- _Goal of the exercise_
Only the pictures are to be omitted; every entry beneath should otherwise be duplicated exactly.

- _Records_
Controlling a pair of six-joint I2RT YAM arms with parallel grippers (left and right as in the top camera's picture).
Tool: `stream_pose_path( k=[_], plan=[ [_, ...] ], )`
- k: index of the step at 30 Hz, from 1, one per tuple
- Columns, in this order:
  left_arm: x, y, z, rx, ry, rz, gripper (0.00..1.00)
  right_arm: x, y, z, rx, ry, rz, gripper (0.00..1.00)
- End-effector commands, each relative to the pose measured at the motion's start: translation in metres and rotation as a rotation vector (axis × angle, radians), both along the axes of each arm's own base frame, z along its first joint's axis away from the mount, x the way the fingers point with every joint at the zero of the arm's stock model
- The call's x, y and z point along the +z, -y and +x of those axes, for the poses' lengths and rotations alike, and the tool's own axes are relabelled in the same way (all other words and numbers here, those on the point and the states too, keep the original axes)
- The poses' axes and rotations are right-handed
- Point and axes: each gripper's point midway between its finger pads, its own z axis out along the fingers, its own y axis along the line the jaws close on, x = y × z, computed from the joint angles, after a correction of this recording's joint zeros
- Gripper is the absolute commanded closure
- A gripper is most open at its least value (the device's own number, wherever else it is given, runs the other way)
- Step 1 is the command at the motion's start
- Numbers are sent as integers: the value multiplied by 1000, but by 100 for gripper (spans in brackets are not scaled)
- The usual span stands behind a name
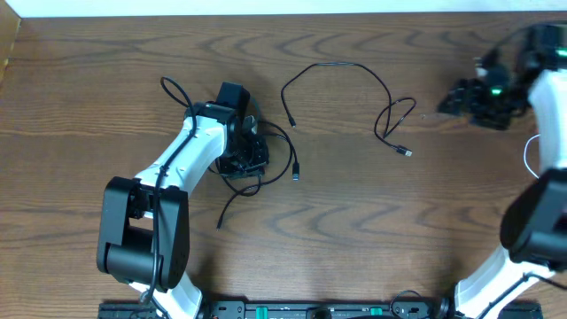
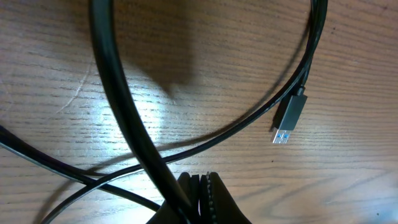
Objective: Untangle cables
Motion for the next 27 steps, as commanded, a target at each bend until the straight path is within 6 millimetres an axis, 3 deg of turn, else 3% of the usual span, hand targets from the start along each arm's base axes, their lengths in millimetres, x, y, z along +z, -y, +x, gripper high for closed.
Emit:
stream_pose_path(
  k=[1,9,12,15,16,19,20,21,22,27],
  plan=[
    [4,1,-3,-19,9,-3,92,-24,-39,8,72,-36,54,22],
    [4,1,-3,-19,7,-3,92,-65,-87,34,131,-32,36,33],
    [4,0,-4,-19,5,-2,92,-75,-98,40,129,-29,21,53],
    [4,0,-4,-19,5,-2,92,-72,-112,45,154,1,33,95],
    [4,0,-4,-19,5,-2,92,-66,-116,46,163,13,47,99],
    [4,0,-4,-19,5,-2,92,-29,-137,52,242,110,146,99],
    [4,0,-4,-19,5,-2,92,-1,-145,57,271,181,200,99],
    [4,0,-4,-19,5,-2,92,11,-147,59,282,210,217,99],
    [4,0,-4,-19,5,-2,92,54,-151,67,305,320,254,99],
    [4,0,-4,-19,4,-1,92,174,-128,82,293,652,177,99]
  ],
)
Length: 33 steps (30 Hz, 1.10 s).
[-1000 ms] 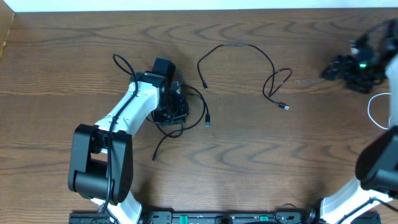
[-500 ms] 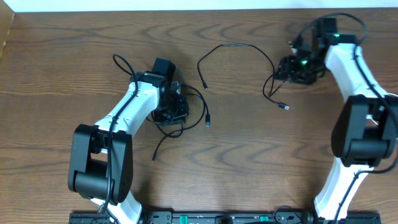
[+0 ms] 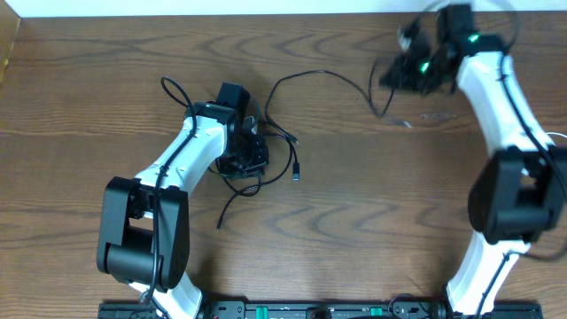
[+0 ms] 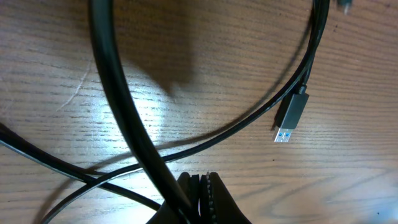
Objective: Untangle cables
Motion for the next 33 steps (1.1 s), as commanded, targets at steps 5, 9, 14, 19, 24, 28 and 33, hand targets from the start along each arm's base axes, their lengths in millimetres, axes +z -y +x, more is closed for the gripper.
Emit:
stream_pose_path(
  k=[5,9,14,19,24,28,33],
  plan=[
    [4,1,-3,-19,9,-3,92,216,70,-4,-207,580,-175,99],
    [4,1,-3,-19,10,-3,92,239,133,-15,-439,623,-376,99],
    [4,1,-3,-19,8,-3,92,241,226,-32,-738,568,-624,99],
    [4,0,-6,-19,-4,0,92,238,303,-56,-958,493,-786,99],
    [4,0,-6,-19,-4,0,92,228,351,-76,-1055,429,-823,99],
    [4,0,-6,-19,-4,0,92,214,379,-89,-1105,363,-841,99],
    [4,0,-6,-19,-6,0,92,180,406,-97,-1168,245,-822,99]
  ],
)
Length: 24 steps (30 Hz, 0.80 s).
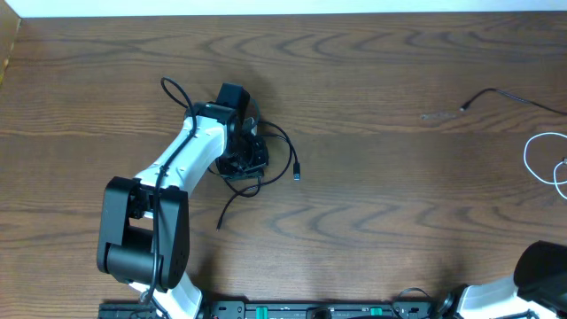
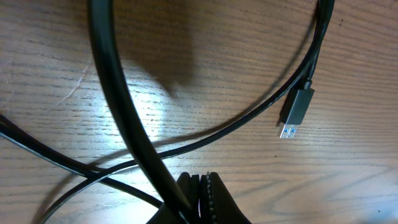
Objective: Untangle cables
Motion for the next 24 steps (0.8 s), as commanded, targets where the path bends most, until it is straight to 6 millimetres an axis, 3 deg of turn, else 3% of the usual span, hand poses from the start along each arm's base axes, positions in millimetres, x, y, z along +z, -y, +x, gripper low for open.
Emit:
stream_pose_path(
  k=[1,3,6,8,9,10,11,15,19,20,21,24],
  plan=[
    [4,1,-4,-19,6,-2,92,-32,19,0,-66,-45,59,99],
    [4,0,-4,-19,2,-2,92,-44,23,2,-63,-61,83,99],
    [4,0,-5,-19,1,-1,92,-60,23,8,-43,-85,120,83],
    [4,0,-5,-19,2,-2,92,-70,14,17,17,-83,172,56],
    [4,0,-5,-19,2,-2,92,-75,4,24,71,-74,215,37],
    [4,0,-4,-19,2,-1,92,-79,-8,30,133,-64,268,26],
    [4,0,-4,-19,2,-1,92,-82,-17,34,173,-57,303,22],
    [4,0,-4,-19,3,-2,93,-90,-72,46,409,-41,497,22],
    [6,8,-1,-21,15,-46,92,-104,-112,39,477,-109,612,21],
    [9,15,1,-27,25,-90,92,-107,-119,36,484,-133,628,21],
    [22,39,8,-78,67,-247,92,-113,-135,33,516,-182,645,21],
    [56,83,13,-207,160,-529,92,-123,-165,28,594,-274,655,20]
  ],
)
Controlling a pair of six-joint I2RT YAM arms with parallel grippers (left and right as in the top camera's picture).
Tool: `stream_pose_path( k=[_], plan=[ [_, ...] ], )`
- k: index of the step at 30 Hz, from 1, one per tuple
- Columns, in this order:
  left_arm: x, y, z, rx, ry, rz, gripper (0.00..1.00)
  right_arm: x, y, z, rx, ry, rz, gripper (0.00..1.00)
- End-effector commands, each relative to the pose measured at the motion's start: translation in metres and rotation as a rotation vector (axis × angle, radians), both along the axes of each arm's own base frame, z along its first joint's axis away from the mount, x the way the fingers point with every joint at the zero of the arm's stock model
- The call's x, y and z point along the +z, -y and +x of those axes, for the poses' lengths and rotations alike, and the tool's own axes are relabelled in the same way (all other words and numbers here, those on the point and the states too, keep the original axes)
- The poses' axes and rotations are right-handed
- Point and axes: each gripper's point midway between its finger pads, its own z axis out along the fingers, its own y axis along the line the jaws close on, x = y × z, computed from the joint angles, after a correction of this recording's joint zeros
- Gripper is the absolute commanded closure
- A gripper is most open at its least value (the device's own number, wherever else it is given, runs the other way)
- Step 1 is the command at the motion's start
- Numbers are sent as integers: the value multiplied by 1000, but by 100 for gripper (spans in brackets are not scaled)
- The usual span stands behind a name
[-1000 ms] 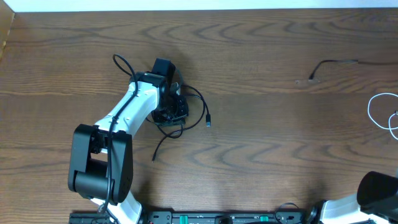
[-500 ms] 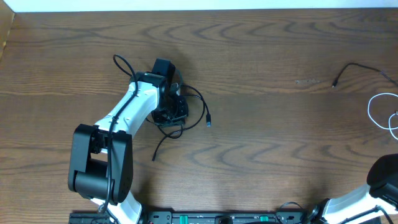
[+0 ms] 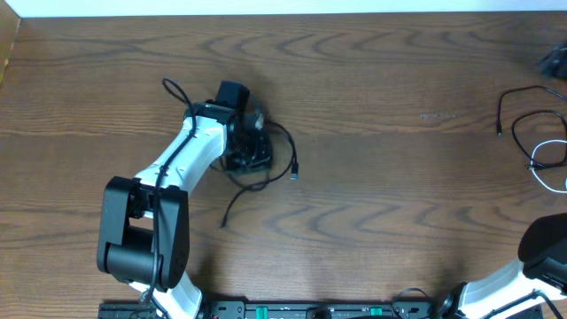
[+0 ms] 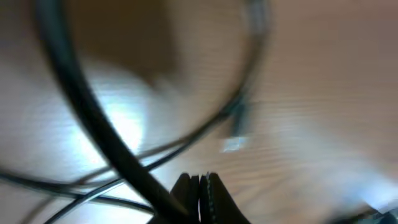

- _Result of the task_
Controlling a pair of six-joint I2RT YAM arms with parallel grippers (left and right as in the top camera's picture).
Tool: `stream_pose_path( k=[_], plan=[ [_, ...] ], )`
- k: index of the step at 30 Hz, from 1, one per tuple
- Columns, in this order:
  left_arm: x, y, z, rx, ry, rz, gripper (0.00..1.00)
  right_arm: x, y, z, rx, ry, rz, gripper (0.00..1.00)
- End-effector commands, each relative to the pose measured at the motion's start: translation in metres and rotation as a rotation vector (axis × angle, radians), both along the axes of each arm's own base frame, z along its first joint's axis away from the mount, x the way the fingers point with every joint at the zero of the arm's stock model
- The call's x, y and z point along the +z, -y and +x of those axes, for the poses' lengths and rotations alike, and the tool's own axes are relabelled in the same way (all other words and numbers here, those on the point and the states too, keep the original axes)
- The poses' axes and rotations are right-handed
- Point and axes: each gripper's point midway between its finger pads, its own z axis out along the fingers, its own y axis along the line the jaws close on, x = y × z, computed from the joint angles, after a correction of this recording's joint zeros
- Gripper is the absolute commanded closure
- A gripper is most open at its least value (the device's own number, wherever else it is given, runs the other way)
- Step 1 is the command at the motion's start
- Numbers are sent as integers: the value multiplied by 1000, but by 100 for gripper (spans in brackets are not scaled)
- The usual span stands behind a name
Objective: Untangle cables
Motion for the next 27 steps, as commanded, a target at each bend until the straight path is within 6 millimetres an axis, 3 deg of turn, else 3% of the usual span, hand targets from the start along each arm's base axes, their lengths in millimetres, x, y, z along +z, -y, +x, gripper high for closed.
Emit:
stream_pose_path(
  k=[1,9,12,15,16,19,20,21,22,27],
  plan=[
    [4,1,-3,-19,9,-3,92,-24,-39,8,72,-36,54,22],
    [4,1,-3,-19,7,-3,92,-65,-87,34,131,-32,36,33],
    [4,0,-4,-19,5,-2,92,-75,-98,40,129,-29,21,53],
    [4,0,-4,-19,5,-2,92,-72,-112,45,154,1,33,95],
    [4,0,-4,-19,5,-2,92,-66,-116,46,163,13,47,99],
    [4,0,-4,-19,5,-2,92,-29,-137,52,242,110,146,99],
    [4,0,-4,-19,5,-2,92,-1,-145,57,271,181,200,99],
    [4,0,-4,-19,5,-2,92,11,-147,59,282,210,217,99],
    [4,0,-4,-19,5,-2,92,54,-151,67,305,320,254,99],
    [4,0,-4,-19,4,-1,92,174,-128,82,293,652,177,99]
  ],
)
Length: 33 steps (30 Hz, 1.10 s).
[-1000 ms] 
[-500 ms] 
[+0 ms] 
[+0 ms] 
Objective: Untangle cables
Motion for the next 33 steps (1.1 s), as commanded, targets at steps 5, 9, 14, 19, 24, 28 and 33, hand targets from the start along each arm's base axes, their lengths in millimetres, axes +z -y +x, more is closed for the gripper.
Emit:
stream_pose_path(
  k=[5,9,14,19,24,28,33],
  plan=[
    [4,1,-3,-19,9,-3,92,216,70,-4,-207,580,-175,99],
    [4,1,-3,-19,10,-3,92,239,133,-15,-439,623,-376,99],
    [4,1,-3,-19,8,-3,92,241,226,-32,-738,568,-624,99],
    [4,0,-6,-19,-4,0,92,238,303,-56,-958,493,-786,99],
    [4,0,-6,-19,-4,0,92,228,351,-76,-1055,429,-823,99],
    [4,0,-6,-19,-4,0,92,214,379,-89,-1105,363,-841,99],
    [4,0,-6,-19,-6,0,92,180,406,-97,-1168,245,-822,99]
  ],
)
Length: 24 steps (30 Hz, 0.80 s).
Objective: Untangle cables
Motion for the next 24 steps (0.8 s), as commanded, targets where the path bends most, until it is straight to 6 millimetres an axis, 3 deg of turn, else 3% of the usual span, hand poses from the start along each arm's base axes, positions in millimetres, x, y, z along +z, -y, +x, gripper low for open.
Emit:
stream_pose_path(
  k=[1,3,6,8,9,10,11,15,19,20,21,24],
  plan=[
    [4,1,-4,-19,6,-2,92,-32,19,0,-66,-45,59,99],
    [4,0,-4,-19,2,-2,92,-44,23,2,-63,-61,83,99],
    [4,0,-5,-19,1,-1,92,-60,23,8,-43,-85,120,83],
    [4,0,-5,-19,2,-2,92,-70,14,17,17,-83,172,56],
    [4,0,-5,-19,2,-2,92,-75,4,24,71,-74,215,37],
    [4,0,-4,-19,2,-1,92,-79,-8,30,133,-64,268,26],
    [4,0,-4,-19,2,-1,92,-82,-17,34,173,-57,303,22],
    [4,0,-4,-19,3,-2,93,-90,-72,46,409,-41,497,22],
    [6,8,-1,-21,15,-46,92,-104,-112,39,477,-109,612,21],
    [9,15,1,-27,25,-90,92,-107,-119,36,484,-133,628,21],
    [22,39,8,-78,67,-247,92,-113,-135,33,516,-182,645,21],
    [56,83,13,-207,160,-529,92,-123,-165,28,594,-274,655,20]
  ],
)
Controlling a pair of six-joint I2RT YAM arms with parallel grippers (left and right as in the top camera's picture).
Tool: `stream_pose_path( k=[_], plan=[ [_, ...] ], )`
- k: index of the step at 30 Hz, from 1, one per tuple
- Columns, in this order:
  left_arm: x, y, z, rx, ry, rz, gripper (0.00..1.00)
  right_arm: x, y, z, rx, ry, rz, gripper (0.00..1.00)
- End-effector commands, each relative to the pose measured at the motion's start: translation in metres and rotation as a rotation vector (axis × angle, radians), both along the axes of each arm's own base frame, z along its first joint's axis away from the mount, x the way the fingers point with every joint at the zero of the arm's stock model
- The call's x, y and z point along the +z, -y and +x of those axes, for the poses' lengths and rotations alike, and the tool's own axes are relabelled in the same way (all other words and numbers here, those on the point and the states too, keep the original axes)
- The poses' axes and rotations are right-handed
- Point and axes: each gripper's point midway between its finger pads, its own z axis out along the fingers, its own y axis along the line the jaws close on, x = y × z, computed from the joint angles, after a correction of this recording's joint zeros
- Gripper is the absolute commanded closure
- A gripper is most open at its least value (the device's own number, wherever else it is given, runs the other way)
- Step 1 is the command at the motion's start
- Numbers are sent as integers: the value multiplied by 1000, but by 100 for gripper (spans in brackets are not scaled)
- The usual span stands behind a name
[-1000 ms] 
[-500 ms] 
[+0 ms] 
[+0 ms] 

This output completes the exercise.